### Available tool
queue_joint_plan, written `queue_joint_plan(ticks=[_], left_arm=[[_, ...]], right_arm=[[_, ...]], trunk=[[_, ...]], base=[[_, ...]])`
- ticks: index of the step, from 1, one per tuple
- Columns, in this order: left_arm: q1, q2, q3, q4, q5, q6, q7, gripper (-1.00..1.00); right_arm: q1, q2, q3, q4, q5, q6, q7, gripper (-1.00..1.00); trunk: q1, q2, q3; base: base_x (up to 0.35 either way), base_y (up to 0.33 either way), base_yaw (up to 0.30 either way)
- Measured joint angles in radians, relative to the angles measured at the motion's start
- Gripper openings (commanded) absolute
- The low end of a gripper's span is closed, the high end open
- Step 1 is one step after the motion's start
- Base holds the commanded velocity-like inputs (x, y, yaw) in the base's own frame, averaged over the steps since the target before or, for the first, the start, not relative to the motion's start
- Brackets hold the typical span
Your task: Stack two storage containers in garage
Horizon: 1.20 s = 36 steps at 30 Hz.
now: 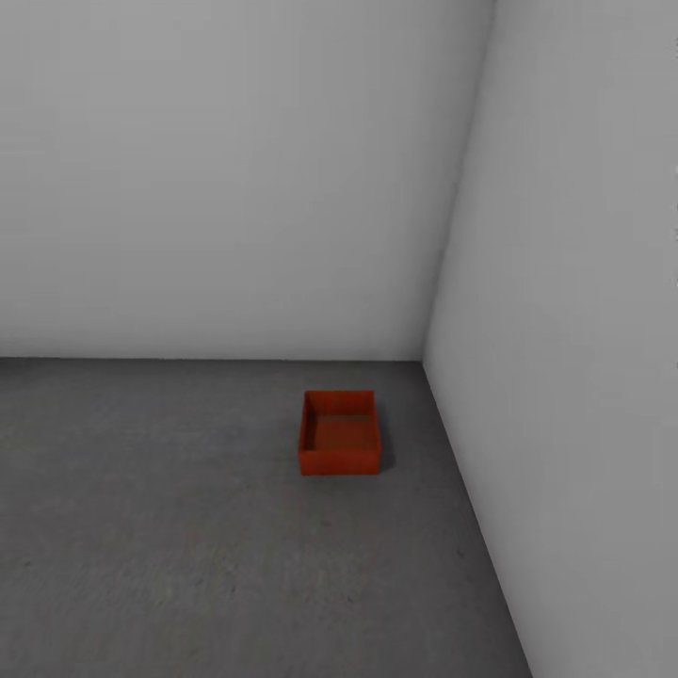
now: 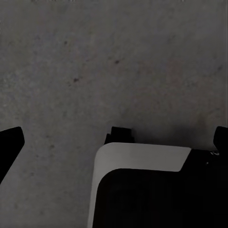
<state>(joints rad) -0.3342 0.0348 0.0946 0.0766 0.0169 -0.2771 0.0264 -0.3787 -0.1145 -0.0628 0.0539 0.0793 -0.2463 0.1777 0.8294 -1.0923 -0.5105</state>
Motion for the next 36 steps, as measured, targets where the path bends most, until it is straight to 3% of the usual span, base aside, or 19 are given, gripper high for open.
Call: queue_joint_plan(ticks=[17,36], left_arm=[[0.0,-0.001,0.0,0.0,0.0,0.001,0.0,1.0],[0.0,-0.001,0.0,0.0,0.0,-0.001,0.0,1.0]], right_arm=[[0.0,0.0,0.0,0.0,0.0,0.0,0.0,1.0],[0.0,0.0,0.0,0.0,0.0,0.001,0.0,1.0]], trunk=[[0.0,0.0,0.028],[-0.072,0.133,0.118]], base=[[-0.001,0.0,0.0],[-0.309,0.0,0.0]])
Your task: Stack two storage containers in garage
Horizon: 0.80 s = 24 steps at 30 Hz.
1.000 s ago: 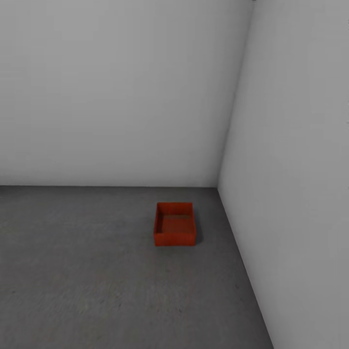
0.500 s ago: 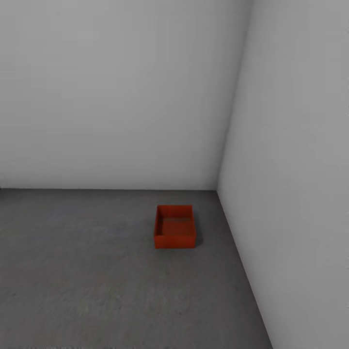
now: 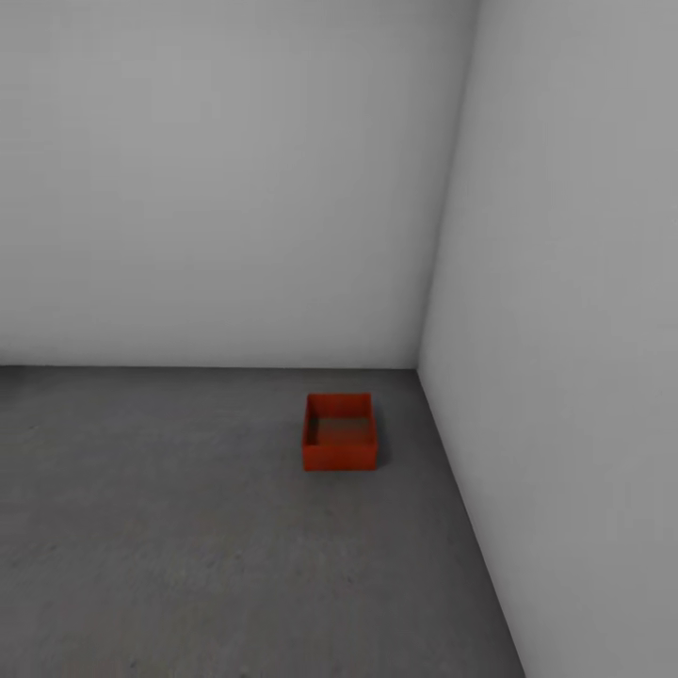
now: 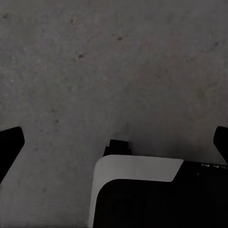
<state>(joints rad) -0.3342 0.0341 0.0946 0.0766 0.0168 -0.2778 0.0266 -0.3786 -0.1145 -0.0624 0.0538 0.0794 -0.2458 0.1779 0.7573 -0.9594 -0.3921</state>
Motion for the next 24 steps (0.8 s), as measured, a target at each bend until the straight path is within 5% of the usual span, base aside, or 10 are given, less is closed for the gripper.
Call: queue_joint_plan(ticks=[14,24], left_arm=[[0.0,0.0,0.0,0.0,0.0,0.0,0.0,1.0],[0.0,-0.001,0.0,0.0,0.0,0.0,0.0,1.0]], right_arm=[[0.0,0.0,-0.001,0.0,0.0,-0.001,0.0,1.0],[0.0,0.0,-0.001,0.0,0.0,-0.001,0.0,1.0]], trunk=[[-0.054,0.098,0.052],[-0.093,0.168,0.084]], base=[[-0.3,0.0,0.0],[-0.046,0.0,0.0]])
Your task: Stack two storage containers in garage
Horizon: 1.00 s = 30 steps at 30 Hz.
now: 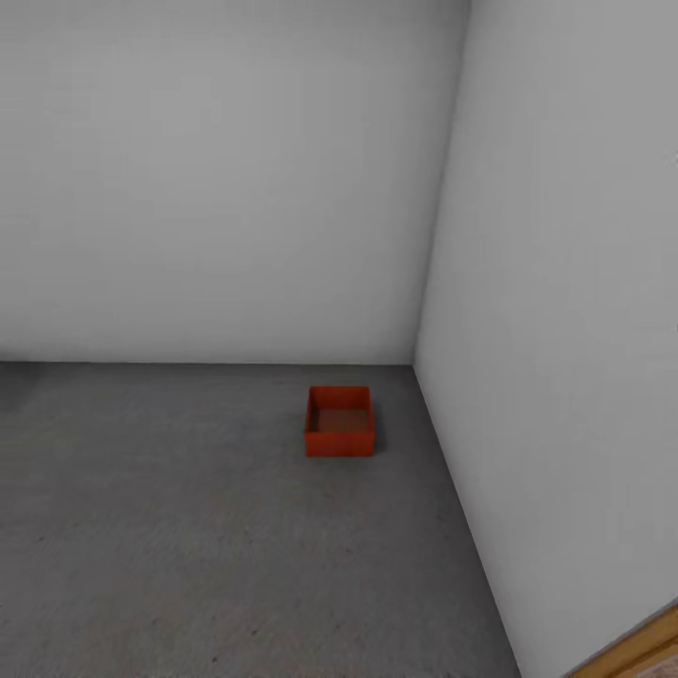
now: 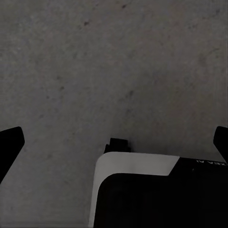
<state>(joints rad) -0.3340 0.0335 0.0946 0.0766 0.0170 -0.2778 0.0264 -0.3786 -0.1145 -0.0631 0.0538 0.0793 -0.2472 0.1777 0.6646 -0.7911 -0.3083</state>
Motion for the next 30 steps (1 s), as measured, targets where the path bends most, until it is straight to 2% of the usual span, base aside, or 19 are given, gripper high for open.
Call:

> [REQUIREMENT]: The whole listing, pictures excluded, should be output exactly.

> [TASK RESULT]:
### Available tool
queue_joint_plan, written `queue_joint_plan(ticks=[_], left_arm=[[_, ...]], right_arm=[[_, ...]], trunk=[[_, ...]], base=[[_, ...]])`
- ticks: index of the step, from 1, one per tuple
- Columns, in this order: left_arm: q1, q2, q3, q4, q5, q6, q7, gripper (-1.00..1.00); right_arm: q1, q2, q3, q4, q5, q6, q7, gripper (-1.00..1.00); trunk: q1, q2, q3; base: base_x (up to 0.35 either way), base_y (up to 0.33 either way), base_yaw (up to 0.30 either way)
- Measured joint angles in radians, relative to the angles measured at the motion's start
- Gripper openings (commanded) absolute
- The low end of a gripper's span is closed, the high end open
- Step 1 is one step after the motion's start
- Base holds the commanded velocity-like inputs (x, y, yaw) in the base's own frame, averaged over the steps since the target before or, for the first, the start, not relative to the motion's start
- Brackets hold the typical span
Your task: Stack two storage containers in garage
Horizon: 1.20 s = 36 steps at 30 Hz.
now: 
now: 
<state>(joints rad) -0.3342 0.0348 0.0946 0.0766 0.0169 -0.2771 0.0264 -0.3787 -0.1145 -0.0628 0.0539 0.0793 -0.2463 0.1777 0.8294 -1.0923 -0.5105</state>
Motion for the next 36 steps, as measured, targets where the path bends most, until it is straight to 3% of the usual span, base aside, or 19 are given, gripper high for open.
Call: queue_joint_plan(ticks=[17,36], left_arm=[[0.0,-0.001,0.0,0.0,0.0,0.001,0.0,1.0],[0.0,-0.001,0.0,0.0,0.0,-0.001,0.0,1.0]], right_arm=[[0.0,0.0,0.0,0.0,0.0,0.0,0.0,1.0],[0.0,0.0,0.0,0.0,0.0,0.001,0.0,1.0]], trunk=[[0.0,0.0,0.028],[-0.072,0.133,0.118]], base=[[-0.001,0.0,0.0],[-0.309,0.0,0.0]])
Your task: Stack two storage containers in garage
Horizon: 0.80 s = 24 steps at 30 Hz.
1.000 s ago: 
0.500 s ago: 
now: 
now: 
<state>(joints rad) -0.3342 0.0341 0.0946 0.0766 0.0168 -0.2778 0.0266 -0.3786 -0.1145 -0.0624 0.0538 0.0794 -0.2458 0.1779 0.7573 -0.9594 -0.3921</state>
Motion for the next 24 steps (0.8 s), as measured, a target at each bend until the straight path is within 5% of the usual span, base aside, or 10 are given, less is closed for the gripper.
Call: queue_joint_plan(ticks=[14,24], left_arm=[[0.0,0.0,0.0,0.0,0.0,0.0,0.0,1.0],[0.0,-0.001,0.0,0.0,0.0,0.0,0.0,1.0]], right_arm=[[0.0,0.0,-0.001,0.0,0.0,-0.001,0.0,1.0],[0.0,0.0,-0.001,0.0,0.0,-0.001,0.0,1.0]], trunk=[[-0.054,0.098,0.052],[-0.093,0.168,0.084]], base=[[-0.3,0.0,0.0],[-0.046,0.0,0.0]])
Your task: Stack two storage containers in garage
Horizon: 1.00 s = 30 steps at 30 Hz.
now: 
now: 
<state>(joints rad) -0.3340 0.0335 0.0946 0.0766 0.0170 -0.2778 0.0264 -0.3786 -0.1145 -0.0631 0.0538 0.0793 -0.2472 0.1777 0.6646 -0.7911 -0.3083</state>
Motion for the next 30 steps (1 s), as measured, targets where the path bends most, until it is straight to 2% of the usual span, base aside, or 19 are given, gripper high for open.
Call:

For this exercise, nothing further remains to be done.